- _TASK DIRECTIONS_:
When you reach the line holding "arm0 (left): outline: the" in the material below, return that line and each one after it, word for word, with the pictures dropped.

- _DATASET EXCERPT_:
□ □ □ □

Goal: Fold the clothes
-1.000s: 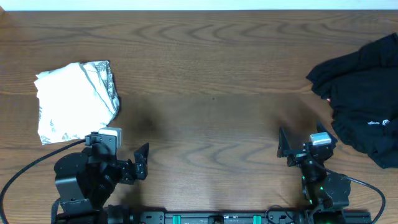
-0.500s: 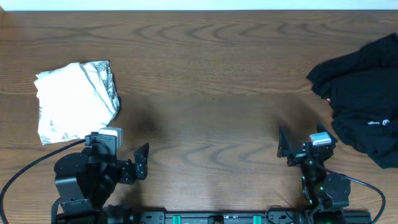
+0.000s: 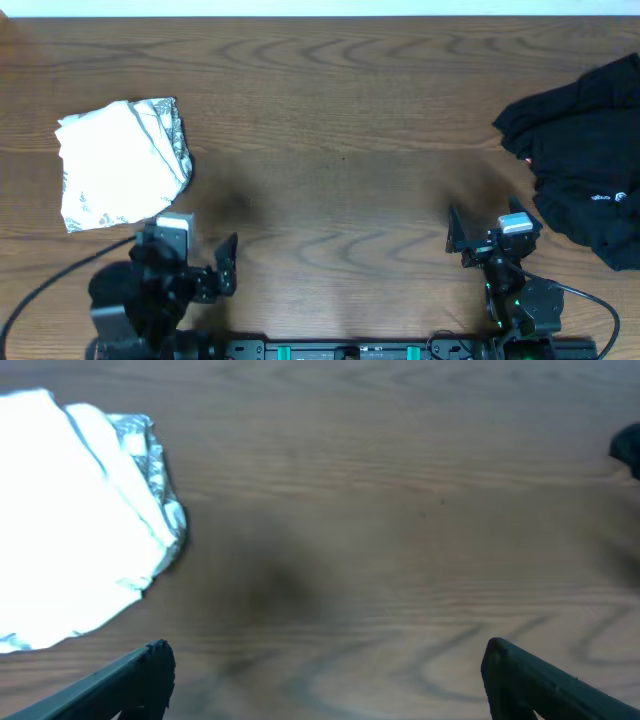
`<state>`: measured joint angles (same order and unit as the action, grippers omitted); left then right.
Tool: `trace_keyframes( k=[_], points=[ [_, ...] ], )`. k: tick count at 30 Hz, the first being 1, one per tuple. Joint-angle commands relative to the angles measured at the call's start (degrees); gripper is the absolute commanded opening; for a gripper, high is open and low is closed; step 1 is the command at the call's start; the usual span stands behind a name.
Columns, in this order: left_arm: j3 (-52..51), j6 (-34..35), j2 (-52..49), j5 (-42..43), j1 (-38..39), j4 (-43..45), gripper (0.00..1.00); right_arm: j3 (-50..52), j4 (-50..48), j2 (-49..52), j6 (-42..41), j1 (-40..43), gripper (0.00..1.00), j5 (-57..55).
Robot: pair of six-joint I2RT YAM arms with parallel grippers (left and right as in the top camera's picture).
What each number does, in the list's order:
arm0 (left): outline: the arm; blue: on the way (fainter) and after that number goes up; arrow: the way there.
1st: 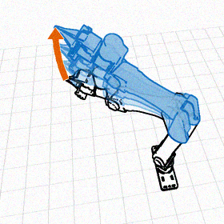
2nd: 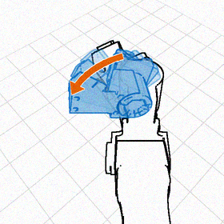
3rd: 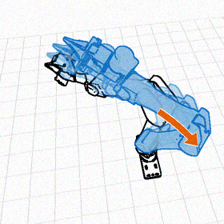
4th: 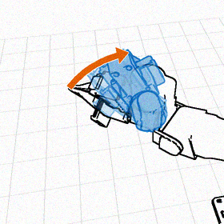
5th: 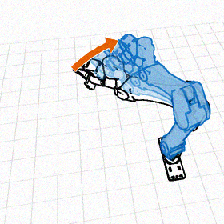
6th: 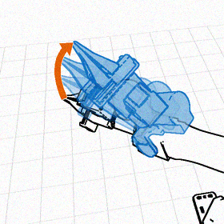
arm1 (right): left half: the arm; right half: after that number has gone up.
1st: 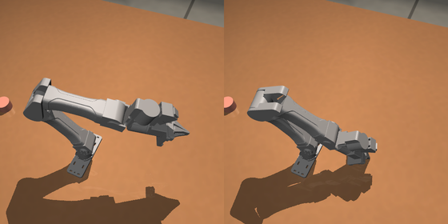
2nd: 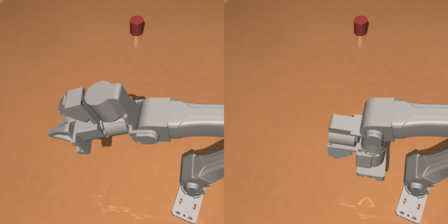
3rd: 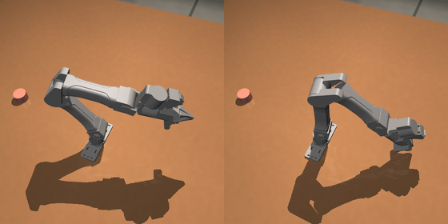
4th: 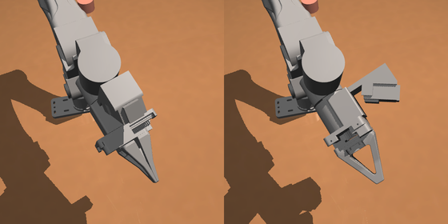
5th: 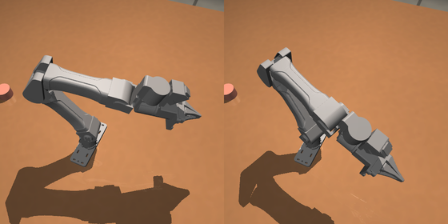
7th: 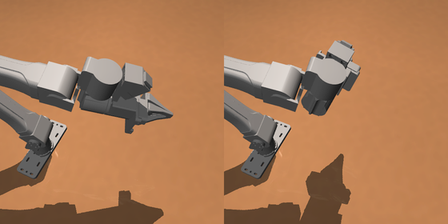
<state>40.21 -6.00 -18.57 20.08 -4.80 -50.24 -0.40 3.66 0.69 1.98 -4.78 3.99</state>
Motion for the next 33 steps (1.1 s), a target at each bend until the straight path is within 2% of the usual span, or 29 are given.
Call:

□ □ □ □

- _PROBLEM SOLUTION_:
arm0 (left): outline: the arm; blue: on the way (fainter) and after that number goes up; arrow: the way there.
1st: 
2nd: 
3rd: 
4th: 
5th: 
6th: 
arm1 (right): left half: the arm; right half: after that number has gone up.
1st: 
2nd: 
3rd: 
4th: 
5th: 
7th: 
<state>40.21 -6.00 -18.57 20.08 -4.80 -50.24 -0.40 3.66 0.69 1.98 -4.78 3.99</state>
Motion for the next 33 steps (1.1 s), a target at each bend until the straight path is within 2% of the usual span, or 29 are given.
Call:

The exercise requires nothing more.